Wednesday, October 30, 2024

Horrorfest 2024: Insidious

Insidious
Written by Leigh Whannell
Directed by James Wan
Starring Patrick Wilson, Rose Byrne, Barbara Hershey, Lin Shaye and Ty Simpkins
Canada/USA/UK, 2011

I’ll never learn. I put off watching INSIDIOUS for years, assuming it must suck if it’s a big budget, slick, Hollywood take on horror. Turns out now that I’ve finally checked it out it’s pretty good, if you don’t count the ending, which is good for the bean counters because it led to lots of sequels, but less good for me because it seemed like a cop out.

Like many haunted house movies before it, this is the tale of a family moving into their new home. Things go bump in the night and before you know it one of their kids (Ty Simpkins) is in an inexplicable coma. Mom (Rose Byrne) begins to think something supernatural’s going on but dad (Patrick Wilson) is pretending to work late so he doesn’t have to deal with it.

As things unfold we learn there’s more to dad than meets the eye, as his mother (Barbara Hershey) and the medium they call in for help (Lin Shaye) harbor secrets from his past.

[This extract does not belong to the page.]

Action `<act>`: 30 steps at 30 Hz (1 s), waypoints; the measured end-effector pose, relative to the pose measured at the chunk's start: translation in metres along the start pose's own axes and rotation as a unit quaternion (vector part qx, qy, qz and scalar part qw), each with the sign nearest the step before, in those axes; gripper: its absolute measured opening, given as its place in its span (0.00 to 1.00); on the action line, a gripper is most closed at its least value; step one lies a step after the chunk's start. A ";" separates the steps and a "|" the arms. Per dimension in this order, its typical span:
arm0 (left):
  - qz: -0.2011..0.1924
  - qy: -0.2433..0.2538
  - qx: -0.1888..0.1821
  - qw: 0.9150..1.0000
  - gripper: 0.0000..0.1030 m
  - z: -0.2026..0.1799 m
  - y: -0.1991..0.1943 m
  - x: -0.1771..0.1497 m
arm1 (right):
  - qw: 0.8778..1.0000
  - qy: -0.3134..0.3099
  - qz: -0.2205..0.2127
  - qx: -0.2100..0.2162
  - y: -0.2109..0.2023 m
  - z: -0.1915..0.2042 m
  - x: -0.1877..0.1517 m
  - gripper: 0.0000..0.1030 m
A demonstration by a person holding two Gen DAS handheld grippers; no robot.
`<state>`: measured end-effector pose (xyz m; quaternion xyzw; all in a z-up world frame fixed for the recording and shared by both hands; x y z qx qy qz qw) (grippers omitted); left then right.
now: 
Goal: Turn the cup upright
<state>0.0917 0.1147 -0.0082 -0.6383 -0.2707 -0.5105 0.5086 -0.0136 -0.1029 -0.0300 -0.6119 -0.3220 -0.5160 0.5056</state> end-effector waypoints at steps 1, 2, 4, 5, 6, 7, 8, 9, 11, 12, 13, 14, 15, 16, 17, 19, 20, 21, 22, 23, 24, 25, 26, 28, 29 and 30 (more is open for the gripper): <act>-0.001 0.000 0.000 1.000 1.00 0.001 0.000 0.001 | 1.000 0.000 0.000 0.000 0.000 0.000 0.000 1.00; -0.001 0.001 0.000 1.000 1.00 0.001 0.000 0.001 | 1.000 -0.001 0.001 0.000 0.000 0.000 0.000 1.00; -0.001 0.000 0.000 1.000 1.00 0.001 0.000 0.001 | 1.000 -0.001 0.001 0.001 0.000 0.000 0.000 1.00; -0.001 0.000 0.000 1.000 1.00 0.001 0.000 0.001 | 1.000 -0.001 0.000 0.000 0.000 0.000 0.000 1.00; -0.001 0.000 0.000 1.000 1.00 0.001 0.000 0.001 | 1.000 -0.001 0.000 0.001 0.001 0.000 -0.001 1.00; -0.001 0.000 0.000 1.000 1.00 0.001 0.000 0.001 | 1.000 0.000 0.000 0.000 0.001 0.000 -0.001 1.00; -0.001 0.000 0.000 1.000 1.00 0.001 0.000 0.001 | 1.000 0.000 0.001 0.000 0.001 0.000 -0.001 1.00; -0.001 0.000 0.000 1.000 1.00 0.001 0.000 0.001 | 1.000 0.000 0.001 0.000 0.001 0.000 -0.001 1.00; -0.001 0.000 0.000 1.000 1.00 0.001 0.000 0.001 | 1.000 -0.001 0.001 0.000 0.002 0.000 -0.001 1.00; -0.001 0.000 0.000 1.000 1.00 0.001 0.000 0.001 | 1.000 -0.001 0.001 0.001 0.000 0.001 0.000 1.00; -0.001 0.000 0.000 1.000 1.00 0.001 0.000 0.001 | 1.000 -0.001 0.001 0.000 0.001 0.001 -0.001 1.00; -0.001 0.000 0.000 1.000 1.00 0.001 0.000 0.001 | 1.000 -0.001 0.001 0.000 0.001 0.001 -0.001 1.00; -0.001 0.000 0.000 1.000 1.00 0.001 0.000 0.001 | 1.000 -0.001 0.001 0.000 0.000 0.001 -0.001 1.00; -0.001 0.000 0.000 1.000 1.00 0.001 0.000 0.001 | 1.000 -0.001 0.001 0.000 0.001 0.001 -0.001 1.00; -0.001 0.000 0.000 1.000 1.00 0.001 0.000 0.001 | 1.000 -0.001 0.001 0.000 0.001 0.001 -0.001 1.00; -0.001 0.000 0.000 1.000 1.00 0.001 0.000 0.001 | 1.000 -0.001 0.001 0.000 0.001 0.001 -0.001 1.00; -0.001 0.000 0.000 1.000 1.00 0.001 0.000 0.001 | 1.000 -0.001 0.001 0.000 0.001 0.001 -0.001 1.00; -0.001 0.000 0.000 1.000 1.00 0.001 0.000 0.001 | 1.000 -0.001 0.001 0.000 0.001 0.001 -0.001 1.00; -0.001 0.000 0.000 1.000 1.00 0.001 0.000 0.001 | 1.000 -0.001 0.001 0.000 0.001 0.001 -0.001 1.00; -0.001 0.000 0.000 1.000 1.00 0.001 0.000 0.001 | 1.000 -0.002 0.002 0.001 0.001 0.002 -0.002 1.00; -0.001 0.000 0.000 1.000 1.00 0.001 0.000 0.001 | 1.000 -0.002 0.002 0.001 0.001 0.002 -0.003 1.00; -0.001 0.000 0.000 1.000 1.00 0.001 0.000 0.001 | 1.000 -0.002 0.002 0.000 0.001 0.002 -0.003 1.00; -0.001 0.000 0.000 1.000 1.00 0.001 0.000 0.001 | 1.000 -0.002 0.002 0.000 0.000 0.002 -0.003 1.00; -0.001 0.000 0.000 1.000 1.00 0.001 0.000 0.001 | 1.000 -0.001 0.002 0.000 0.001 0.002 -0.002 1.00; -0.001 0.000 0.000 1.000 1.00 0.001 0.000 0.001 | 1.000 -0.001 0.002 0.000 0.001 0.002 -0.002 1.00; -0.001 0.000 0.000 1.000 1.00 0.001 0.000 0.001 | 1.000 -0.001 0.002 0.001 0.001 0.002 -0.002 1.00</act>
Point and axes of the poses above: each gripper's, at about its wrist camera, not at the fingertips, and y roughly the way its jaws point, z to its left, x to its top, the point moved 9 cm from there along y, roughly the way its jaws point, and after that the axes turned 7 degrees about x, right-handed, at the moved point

The movie picks up when Lin Shaye enters, commanding the screen as The Woman Who Knows What’s Going On, complete with a couple of bumbling sidekicks played by the film’s writer and director, respectively. While she’s been in roughly six thousand films, I don’t think Lin Shaye gets the respect she deserves as a character actor, here given an almost-starring role and chance after chance to steal scenes, all of which she takes.

I mentioned before the ending bummed me out, and honestly I’m not sure why. I like plenty of movies with ambiguous endings, cliffhangers or even ones where the bad guys win. Why’s it seem cheap in this movie, to me? I don’t know, check it out and see if it seems cheap to you.

Sidenote, I liked the use of TIPTOE THROUGH THE TULIPS in this flick because that song is certified scary.